GOAL OF THE EXERCISE: Copy every line below exactly.

INFORMATION SHOWN:

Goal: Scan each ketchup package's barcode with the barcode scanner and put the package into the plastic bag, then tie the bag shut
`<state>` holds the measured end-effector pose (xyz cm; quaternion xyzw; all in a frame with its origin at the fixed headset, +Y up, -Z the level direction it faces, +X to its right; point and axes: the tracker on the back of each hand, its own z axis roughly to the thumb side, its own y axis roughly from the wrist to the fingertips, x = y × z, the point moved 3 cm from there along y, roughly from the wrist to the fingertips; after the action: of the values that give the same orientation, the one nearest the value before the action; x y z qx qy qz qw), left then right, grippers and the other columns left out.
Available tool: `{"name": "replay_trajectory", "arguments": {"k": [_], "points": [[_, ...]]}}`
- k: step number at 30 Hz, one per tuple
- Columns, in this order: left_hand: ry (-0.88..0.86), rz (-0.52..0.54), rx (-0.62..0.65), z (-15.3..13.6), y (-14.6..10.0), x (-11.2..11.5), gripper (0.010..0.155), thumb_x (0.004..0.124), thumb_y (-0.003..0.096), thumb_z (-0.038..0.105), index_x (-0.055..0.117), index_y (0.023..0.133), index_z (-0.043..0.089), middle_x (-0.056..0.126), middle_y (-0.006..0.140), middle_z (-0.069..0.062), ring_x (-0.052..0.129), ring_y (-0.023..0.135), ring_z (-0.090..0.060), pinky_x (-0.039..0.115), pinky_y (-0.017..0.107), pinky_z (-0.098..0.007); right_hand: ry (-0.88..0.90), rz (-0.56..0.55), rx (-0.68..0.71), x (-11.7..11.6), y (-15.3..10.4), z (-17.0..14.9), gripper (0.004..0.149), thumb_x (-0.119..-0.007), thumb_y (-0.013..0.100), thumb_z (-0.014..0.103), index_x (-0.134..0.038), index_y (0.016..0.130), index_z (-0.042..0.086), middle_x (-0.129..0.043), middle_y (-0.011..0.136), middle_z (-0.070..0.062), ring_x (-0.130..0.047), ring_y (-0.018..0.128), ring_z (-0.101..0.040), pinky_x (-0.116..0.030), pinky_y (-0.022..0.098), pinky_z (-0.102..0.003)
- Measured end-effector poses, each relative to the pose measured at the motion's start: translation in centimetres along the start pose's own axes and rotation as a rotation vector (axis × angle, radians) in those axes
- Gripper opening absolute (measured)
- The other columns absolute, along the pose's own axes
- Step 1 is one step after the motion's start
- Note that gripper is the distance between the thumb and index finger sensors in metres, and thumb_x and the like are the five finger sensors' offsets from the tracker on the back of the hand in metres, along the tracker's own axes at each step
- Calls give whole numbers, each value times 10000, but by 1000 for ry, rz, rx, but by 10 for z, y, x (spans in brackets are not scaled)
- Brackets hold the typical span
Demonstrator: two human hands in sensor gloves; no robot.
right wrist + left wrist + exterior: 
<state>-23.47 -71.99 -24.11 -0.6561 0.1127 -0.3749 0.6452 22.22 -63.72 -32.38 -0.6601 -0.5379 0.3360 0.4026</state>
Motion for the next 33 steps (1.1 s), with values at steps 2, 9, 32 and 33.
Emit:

RESPONSE BELOW:
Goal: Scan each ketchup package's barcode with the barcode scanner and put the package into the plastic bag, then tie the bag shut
`<state>` holds the measured end-effector pose (xyz cm; quaternion xyzw; all in a frame with its origin at the fixed headset, +Y up, -Z the level direction it faces, +X to its right; point and axes: the tracker on the back of each hand, its own z axis roughly to the thumb side, its own y axis roughly from the wrist to the fingertips, x = y × z, the point moved 3 cm from there along y, roughly from the wrist to the fingertips; after the action: of the values that give the same orientation, the one nearest the value before the action; x y z qx qy qz qw), left then right, grippers and the other columns left out.
Available tool: `{"name": "replay_trajectory", "arguments": {"k": [_], "points": [[_, ...]]}}`
- k: step number at 30 Hz, one per tuple
- Columns, in this order: left_hand: ry (-0.88..0.86), rz (-0.52..0.54), rx (-0.62..0.65), z (-15.3..13.6), y (-14.6..10.0), x (-11.2..11.5), gripper (0.010..0.155), thumb_x (0.004..0.124), thumb_y (-0.003..0.096), thumb_z (-0.038..0.105), index_x (-0.055..0.117), index_y (0.023..0.133), index_z (-0.043..0.089), middle_x (-0.056..0.126), middle_y (-0.006..0.140), middle_z (-0.069..0.062), ring_x (-0.052..0.129), ring_y (-0.023..0.135), ring_z (-0.090..0.060), pinky_x (-0.039..0.115), pinky_y (-0.017..0.107), pinky_z (-0.098..0.007); right_hand: ry (-0.88..0.90), rz (-0.56..0.55), rx (-0.68..0.71), x (-11.7..11.6), y (-15.3..10.4), z (-17.0..14.9), gripper (0.004..0.149), thumb_x (-0.119..-0.007), thumb_y (-0.013..0.100), thumb_z (-0.014..0.103), index_x (-0.134..0.038), index_y (0.016..0.130), index_z (-0.042..0.086), middle_x (-0.129..0.043), middle_y (-0.011..0.136), middle_z (-0.070..0.062), ring_x (-0.130..0.047), ring_y (-0.018..0.128), ring_z (-0.101..0.040), pinky_x (-0.116..0.030), pinky_y (-0.022..0.098), pinky_z (-0.102..0.003)
- Measured end-effector poses, each relative to the pose measured at the motion's start: translation in centimetres along the start pose's own axes and rotation as a rotation vector (axis × angle, radians) in those axes
- Gripper opening absolute (measured)
- The other columns absolute, along the pose's own axes
- Step 1 is one step after the motion's start
- Note that gripper is the distance between the thumb and index finger sensors in metres, and thumb_x and the like are the five finger sensors' offsets from the tracker on the back of the hand in metres, along the tracker's own axes at each step
- Calls give whole numbers, each value times 10000, but by 1000 for ry, rz, rx, but by 10 for z, y, x (spans in brackets are not scaled)
- Brackets hold the typical span
Demonstrator: two human hands in sensor gloves; no robot.
right wrist + left wrist + exterior: 
<state>-23.47 -71.99 -24.11 -0.6561 0.1127 -0.3749 0.6452 22.22 -63.72 -32.38 -0.6601 -0.5379 0.3360 0.4026</state>
Motion for the next 33 steps (1.1 s), with values at steps 2, 9, 32 and 33.
Emit:

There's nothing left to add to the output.